Factível? Não acredito. Por duas razões. Primeiro, o ajuste fiscal, seja por meio de corte de despesas, seja por meio de aumento de tributos, sempre atinge algum interesse constituído. Atacar muitos desses interesses ao mesmo tempo pode revelar-se inviável para o novo governo. É verdade que o presidente eleito virá com a força das urnas. Mas enfrentará um Congresso fragmentado e problemático, para dizer o mínimo.
Segundo, ainda que seja politicamente viável realizar um grande ajuste fiscal a curto prazo, há que se considerar a situação cíclica da economia brasileira. Depois de uma recessão profunda em 2015-16, a economia ficou praticamente estagnada em 2017-18. O desemprego está em nível elevadíssimo. Como imaginar que a economia suportaria um ajuste fiscal draconiano?
Ao cortar demanda diretamente (por meio de diminuição de gastos governamentais) ou indiretamente (por meio de diminuição da renda disponível do setor privado), a política fiscal acabaria derrubando ainda mais os níveis de atividade e de emprego. E, quanto maior a queda da atividade econômica, mais difícil seria assegurar o equilíbrio das contas públicas.
Diante dessas dificuldades, não falta economista para vaticinar o “colapso das contas públicas” e o “caos econômico”. Calma, Betty, calma! O diabo talvez não seja tão feio quanto se pinte.
Convém examinar os dados com cuidado. Não se deve perder de vista que a dívida líquida do setor público é muito menor do que a bruta. Em maio, alcançava 51% do PIB. O crescimento da dívida bruta reflete, em grande medida, a acumulação de ativos pelo setor público, sobretudo reservas internacionais e créditos junto ao BNDES.
Outro ponto importante: a dívida pública é preponderantemente interna (95% do total). O grosso das obrigações é denominado em moeda nacional e está nas mãos de residentes. Apenas 6% da dívida bruta tem a taxa de câmbio como indexador.
Os investidores externos (não residentes) detêm apenas 12% da dívida federal interna. A base de investidores é mais estável do que, por exemplo, na Argentina, onde grande parte da dívida pública interna foi comprada por investidores estrangeiros.
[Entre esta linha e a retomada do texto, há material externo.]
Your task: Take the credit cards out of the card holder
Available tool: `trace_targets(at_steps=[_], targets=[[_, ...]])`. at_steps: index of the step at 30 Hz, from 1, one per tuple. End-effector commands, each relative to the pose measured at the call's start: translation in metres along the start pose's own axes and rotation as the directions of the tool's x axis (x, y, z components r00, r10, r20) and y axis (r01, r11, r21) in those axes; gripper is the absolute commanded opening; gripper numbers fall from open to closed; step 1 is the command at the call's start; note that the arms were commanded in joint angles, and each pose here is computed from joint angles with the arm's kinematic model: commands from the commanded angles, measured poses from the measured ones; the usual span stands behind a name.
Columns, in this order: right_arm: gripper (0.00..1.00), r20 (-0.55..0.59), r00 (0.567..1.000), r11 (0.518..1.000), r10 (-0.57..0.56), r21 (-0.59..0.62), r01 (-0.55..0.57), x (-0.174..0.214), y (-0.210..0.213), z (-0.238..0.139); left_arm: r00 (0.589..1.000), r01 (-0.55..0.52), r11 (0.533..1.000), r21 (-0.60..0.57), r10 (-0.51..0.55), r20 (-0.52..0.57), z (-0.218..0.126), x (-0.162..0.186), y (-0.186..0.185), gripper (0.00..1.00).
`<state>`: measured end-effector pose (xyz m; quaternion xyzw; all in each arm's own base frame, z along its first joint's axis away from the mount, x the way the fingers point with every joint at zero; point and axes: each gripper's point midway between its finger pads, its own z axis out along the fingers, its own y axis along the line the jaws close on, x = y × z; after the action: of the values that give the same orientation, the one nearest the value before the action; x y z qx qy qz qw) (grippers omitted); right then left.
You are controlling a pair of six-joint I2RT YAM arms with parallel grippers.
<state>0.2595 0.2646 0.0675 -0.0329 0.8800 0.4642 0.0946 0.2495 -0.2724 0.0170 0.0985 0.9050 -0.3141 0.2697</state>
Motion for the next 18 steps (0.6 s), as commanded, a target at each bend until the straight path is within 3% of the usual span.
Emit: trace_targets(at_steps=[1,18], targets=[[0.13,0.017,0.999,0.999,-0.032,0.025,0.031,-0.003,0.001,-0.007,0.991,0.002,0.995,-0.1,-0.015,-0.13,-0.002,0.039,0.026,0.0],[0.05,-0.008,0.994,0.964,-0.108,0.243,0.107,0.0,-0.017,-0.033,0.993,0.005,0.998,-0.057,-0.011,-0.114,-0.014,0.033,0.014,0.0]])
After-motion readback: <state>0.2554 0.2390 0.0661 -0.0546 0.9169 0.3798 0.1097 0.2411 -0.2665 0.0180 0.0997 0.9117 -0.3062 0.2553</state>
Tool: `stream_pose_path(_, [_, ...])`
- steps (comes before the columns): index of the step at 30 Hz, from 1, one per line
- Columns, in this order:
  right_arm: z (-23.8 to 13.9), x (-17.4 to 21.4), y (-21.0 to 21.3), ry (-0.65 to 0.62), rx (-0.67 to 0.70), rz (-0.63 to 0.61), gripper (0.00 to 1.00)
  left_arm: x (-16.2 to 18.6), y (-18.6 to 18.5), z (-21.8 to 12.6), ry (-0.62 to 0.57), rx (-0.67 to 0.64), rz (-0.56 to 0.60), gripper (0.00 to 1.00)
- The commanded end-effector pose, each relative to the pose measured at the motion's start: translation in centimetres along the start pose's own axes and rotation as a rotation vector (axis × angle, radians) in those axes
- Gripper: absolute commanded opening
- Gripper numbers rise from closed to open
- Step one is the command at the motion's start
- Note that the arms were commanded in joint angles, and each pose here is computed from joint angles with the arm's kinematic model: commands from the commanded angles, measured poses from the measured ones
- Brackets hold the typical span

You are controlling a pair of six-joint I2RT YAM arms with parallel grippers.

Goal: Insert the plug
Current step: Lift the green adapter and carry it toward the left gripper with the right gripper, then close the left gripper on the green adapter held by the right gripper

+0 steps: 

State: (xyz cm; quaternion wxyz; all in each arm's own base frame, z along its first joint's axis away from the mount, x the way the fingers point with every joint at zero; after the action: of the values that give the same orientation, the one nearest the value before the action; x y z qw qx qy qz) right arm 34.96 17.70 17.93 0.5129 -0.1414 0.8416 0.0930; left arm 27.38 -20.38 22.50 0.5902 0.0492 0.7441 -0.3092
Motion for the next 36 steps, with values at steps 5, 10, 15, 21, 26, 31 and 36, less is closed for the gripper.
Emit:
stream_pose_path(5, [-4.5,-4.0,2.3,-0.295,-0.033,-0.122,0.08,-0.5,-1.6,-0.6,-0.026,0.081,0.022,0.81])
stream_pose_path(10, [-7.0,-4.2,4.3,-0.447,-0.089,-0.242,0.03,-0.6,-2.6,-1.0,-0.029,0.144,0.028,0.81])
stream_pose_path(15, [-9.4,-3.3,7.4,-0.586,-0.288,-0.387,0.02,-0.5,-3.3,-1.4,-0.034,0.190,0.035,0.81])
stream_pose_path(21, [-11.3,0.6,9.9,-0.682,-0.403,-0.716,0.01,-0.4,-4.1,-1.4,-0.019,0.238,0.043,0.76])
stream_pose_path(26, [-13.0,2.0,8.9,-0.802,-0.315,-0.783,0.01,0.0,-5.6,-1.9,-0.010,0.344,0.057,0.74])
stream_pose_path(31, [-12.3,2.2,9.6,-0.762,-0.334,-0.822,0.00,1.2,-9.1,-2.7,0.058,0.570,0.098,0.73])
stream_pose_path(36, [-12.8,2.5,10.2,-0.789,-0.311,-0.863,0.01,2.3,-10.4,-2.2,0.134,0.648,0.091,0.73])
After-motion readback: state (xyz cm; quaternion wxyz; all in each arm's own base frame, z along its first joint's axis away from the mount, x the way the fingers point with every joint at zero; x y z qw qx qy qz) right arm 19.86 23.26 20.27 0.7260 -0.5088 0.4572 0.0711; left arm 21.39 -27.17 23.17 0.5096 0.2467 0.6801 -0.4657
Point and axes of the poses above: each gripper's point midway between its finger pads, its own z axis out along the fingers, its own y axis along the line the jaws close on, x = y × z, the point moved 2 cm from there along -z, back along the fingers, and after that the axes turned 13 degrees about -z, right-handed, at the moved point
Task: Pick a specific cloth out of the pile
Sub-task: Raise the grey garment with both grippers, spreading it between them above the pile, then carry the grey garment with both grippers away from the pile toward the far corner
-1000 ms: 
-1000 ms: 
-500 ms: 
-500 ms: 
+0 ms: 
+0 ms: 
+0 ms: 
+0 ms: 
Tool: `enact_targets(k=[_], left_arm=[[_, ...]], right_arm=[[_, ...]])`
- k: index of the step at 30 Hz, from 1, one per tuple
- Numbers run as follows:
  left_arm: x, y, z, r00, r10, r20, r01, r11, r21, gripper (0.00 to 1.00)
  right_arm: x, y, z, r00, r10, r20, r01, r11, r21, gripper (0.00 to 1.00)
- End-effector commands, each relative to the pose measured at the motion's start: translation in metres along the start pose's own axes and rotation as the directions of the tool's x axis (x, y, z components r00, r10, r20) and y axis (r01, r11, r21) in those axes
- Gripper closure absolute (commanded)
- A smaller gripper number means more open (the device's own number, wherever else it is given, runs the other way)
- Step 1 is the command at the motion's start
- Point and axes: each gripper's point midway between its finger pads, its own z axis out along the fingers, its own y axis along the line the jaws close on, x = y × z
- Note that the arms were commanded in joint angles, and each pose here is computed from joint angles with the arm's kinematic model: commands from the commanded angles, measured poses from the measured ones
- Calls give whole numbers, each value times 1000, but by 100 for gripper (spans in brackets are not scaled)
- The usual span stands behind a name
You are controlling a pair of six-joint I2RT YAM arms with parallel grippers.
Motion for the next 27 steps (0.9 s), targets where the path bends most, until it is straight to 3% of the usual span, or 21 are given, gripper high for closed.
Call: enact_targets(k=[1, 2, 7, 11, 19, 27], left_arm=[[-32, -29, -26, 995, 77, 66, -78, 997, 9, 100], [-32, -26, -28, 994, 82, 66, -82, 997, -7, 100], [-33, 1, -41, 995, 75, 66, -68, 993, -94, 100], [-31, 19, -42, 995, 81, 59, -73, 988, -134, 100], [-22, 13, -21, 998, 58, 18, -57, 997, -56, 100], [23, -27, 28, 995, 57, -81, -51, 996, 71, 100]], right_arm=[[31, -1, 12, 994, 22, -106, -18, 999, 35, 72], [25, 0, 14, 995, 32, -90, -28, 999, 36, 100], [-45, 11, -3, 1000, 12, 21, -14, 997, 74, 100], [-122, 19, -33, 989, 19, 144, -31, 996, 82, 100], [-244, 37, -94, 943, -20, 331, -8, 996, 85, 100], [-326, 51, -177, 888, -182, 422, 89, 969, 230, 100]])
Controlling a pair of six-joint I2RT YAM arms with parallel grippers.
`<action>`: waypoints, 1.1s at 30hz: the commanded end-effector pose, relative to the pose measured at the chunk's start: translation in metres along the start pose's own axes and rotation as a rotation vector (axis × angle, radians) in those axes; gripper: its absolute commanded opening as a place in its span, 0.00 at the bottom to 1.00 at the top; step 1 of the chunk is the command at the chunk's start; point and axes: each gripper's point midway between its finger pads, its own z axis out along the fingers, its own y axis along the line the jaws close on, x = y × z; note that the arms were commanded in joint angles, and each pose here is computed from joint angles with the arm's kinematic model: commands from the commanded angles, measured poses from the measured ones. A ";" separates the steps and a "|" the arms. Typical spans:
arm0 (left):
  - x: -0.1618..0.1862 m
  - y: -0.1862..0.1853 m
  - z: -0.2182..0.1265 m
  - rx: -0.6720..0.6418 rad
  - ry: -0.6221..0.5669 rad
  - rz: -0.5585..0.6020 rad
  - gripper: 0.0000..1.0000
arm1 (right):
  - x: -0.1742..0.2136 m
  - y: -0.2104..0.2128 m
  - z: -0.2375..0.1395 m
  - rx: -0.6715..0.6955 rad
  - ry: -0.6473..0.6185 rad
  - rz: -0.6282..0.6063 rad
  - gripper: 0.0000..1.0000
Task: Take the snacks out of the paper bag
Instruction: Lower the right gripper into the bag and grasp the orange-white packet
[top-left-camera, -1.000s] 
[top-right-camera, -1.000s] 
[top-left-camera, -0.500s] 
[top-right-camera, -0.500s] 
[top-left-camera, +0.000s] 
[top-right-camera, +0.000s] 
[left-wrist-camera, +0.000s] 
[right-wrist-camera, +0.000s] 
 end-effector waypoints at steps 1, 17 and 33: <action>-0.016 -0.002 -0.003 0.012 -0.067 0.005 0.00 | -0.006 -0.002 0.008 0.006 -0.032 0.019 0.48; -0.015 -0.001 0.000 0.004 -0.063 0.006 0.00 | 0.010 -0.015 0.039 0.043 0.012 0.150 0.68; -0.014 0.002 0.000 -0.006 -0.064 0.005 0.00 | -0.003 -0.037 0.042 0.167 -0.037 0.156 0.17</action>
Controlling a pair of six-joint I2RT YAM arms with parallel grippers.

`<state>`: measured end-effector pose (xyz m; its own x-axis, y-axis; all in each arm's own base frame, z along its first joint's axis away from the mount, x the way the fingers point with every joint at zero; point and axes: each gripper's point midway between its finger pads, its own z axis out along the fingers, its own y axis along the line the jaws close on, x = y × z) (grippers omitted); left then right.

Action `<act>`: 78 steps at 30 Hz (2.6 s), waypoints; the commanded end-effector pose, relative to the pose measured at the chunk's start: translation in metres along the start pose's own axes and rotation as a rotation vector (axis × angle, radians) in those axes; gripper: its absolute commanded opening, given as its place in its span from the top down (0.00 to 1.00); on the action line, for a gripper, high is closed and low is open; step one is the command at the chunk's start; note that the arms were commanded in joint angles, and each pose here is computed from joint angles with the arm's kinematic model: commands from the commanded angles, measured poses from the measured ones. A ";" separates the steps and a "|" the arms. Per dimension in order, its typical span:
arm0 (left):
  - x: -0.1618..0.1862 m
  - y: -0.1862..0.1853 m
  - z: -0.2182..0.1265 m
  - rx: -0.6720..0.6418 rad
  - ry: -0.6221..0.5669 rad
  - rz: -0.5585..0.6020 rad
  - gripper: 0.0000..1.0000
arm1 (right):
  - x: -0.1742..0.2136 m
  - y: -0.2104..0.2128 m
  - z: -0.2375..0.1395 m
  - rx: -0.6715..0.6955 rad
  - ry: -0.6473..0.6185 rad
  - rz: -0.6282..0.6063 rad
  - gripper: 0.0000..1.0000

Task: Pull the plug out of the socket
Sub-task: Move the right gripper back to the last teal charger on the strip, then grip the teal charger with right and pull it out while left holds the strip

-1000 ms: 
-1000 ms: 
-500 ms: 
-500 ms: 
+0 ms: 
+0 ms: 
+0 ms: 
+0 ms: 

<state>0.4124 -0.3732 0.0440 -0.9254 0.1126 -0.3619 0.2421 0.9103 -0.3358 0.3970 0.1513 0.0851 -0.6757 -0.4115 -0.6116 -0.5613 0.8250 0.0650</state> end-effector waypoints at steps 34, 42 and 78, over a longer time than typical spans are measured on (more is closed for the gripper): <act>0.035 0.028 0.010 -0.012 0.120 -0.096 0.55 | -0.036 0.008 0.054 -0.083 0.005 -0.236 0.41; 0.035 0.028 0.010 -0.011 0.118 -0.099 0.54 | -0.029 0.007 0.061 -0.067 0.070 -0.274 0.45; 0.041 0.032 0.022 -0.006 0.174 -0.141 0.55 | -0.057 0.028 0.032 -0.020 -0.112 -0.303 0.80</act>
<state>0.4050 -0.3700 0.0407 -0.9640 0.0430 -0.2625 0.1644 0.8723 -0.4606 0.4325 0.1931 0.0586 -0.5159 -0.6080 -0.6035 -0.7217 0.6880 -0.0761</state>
Em resumo, a situação fiscal, embora grave, não é inadministrável. O governo não está à beira da falência, como se afirma às vezes. Isso permite um ajuste fiscal gradual, consistente com a retomada do crescimento econômico.
A dívida continuaria a crescer a curto e médio prazo como proporção do PIB. Mas, se o novo governo for capaz de iniciar a implementação de um programa sólido de médio prazo, ancorado em regras críveis de ajustamento, não há motivo para apostar em colapso ou caos.